Exercise
Each line of the material must be returned exactly.

··· Dataset content ···

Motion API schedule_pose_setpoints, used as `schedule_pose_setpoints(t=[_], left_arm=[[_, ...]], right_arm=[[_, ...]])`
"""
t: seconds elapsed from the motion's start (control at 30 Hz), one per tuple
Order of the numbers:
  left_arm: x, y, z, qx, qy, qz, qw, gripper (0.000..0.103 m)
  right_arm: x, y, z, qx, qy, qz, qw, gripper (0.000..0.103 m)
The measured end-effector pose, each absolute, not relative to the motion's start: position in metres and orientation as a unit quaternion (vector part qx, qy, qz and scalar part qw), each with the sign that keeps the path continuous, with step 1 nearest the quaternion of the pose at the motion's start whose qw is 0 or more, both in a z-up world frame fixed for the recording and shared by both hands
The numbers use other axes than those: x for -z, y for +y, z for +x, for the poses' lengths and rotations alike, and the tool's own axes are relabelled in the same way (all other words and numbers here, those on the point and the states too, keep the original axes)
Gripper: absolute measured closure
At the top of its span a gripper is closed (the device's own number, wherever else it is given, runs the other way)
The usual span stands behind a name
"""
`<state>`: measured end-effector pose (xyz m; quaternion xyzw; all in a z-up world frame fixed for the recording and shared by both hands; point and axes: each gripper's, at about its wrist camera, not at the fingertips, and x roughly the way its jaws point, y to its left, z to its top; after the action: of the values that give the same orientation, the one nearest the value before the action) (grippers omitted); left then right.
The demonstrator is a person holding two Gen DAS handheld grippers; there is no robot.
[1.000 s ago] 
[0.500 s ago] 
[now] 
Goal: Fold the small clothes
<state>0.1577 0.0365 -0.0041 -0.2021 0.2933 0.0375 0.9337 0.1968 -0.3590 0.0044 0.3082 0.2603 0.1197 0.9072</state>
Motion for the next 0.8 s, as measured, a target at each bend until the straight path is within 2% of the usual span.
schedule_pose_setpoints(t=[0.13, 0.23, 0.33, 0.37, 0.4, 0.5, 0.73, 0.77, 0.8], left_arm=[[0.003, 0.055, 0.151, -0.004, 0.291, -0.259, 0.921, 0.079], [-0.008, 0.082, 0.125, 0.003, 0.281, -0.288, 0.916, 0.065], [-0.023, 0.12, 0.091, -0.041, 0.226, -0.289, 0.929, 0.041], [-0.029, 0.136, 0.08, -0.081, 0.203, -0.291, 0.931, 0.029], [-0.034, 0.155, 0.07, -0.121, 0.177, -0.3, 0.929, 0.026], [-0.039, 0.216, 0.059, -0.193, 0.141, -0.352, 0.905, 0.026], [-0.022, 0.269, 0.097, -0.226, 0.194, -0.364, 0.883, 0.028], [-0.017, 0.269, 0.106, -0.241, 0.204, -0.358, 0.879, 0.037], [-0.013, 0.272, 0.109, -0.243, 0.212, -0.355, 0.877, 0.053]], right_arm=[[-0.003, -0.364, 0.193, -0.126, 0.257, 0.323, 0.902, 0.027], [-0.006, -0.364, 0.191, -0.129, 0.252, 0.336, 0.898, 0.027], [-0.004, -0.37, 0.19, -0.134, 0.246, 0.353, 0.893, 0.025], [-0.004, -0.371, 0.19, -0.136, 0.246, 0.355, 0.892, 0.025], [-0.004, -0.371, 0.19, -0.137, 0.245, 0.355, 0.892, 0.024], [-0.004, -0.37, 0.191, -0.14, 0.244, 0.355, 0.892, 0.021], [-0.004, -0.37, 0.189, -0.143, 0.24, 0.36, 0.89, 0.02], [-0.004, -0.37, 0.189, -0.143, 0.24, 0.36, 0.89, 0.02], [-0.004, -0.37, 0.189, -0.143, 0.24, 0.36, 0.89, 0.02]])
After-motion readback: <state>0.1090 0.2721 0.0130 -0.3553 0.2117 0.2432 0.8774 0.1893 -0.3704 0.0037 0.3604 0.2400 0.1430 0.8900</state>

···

Task result
Motion API schedule_pose_setpoints, used as `schedule_pose_setpoints(t=[_], left_arm=[[_, ...]], right_arm=[[_, ...]])`
"""
t: seconds elapsed from the motion's start (control at 30 Hz), one per tuple
Order of the numbers:
  left_arm: x, y, z, qx, qy, qz, qw, gripper (0.000..0.103 m)
  right_arm: x, y, z, qx, qy, qz, qw, gripper (0.000..0.103 m)
The measured end-effector pose, each absolute, not relative to the motion's start: position in metres and orientation as a unit quaternion (vector part qx, qy, qz and scalar part qw), each with the sign that keeps the path continuous, with step 1 nearest the quaternion of the pose at the motion's start whose qw is 0 or more, both in a z-up world frame fixed for the recording and shared by both hands
The numbers use other axes than those: x for -z, y for +y, z for +x, for the poses' lengths and rotations alike, and the tool's own axes are relabelled in the same way (all other words and numbers here, those on the point and the states too, keep the original axes)
Gripper: absolute measured closure
At the top of its span a gripper is closed (the device's own number, wherever else it is given, runs the other way)
The usual span stands behind a name
"""
`<state>`: measured end-effector pose (xyz m; quaternion xyzw; all in a z-up world frame fixed for the recording and shared by both hands; point and axes: each gripper's, at about its wrist camera, not at the fingertips, and x roughly the way its jaws point, y to its left, z to its top; after the action: of the values that give the same orientation, the one nearest the value before the action) (grippers omitted); left then right.
The demonstrator is a person holding two Gen DAS handheld grippers; there is no robot.
[1.000 s ago] 
[0.500 s ago] 
[now] 
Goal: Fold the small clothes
<state>0.1577 0.0365 -0.0041 -0.2021 0.2933 0.0375 0.9337 0.1968 -0.3590 0.0044 0.3082 0.2603 0.1197 0.9072</state>
Motion for the next 0.8 s, as measured, a target at each bend until the straight path is within 2% of the usual span.
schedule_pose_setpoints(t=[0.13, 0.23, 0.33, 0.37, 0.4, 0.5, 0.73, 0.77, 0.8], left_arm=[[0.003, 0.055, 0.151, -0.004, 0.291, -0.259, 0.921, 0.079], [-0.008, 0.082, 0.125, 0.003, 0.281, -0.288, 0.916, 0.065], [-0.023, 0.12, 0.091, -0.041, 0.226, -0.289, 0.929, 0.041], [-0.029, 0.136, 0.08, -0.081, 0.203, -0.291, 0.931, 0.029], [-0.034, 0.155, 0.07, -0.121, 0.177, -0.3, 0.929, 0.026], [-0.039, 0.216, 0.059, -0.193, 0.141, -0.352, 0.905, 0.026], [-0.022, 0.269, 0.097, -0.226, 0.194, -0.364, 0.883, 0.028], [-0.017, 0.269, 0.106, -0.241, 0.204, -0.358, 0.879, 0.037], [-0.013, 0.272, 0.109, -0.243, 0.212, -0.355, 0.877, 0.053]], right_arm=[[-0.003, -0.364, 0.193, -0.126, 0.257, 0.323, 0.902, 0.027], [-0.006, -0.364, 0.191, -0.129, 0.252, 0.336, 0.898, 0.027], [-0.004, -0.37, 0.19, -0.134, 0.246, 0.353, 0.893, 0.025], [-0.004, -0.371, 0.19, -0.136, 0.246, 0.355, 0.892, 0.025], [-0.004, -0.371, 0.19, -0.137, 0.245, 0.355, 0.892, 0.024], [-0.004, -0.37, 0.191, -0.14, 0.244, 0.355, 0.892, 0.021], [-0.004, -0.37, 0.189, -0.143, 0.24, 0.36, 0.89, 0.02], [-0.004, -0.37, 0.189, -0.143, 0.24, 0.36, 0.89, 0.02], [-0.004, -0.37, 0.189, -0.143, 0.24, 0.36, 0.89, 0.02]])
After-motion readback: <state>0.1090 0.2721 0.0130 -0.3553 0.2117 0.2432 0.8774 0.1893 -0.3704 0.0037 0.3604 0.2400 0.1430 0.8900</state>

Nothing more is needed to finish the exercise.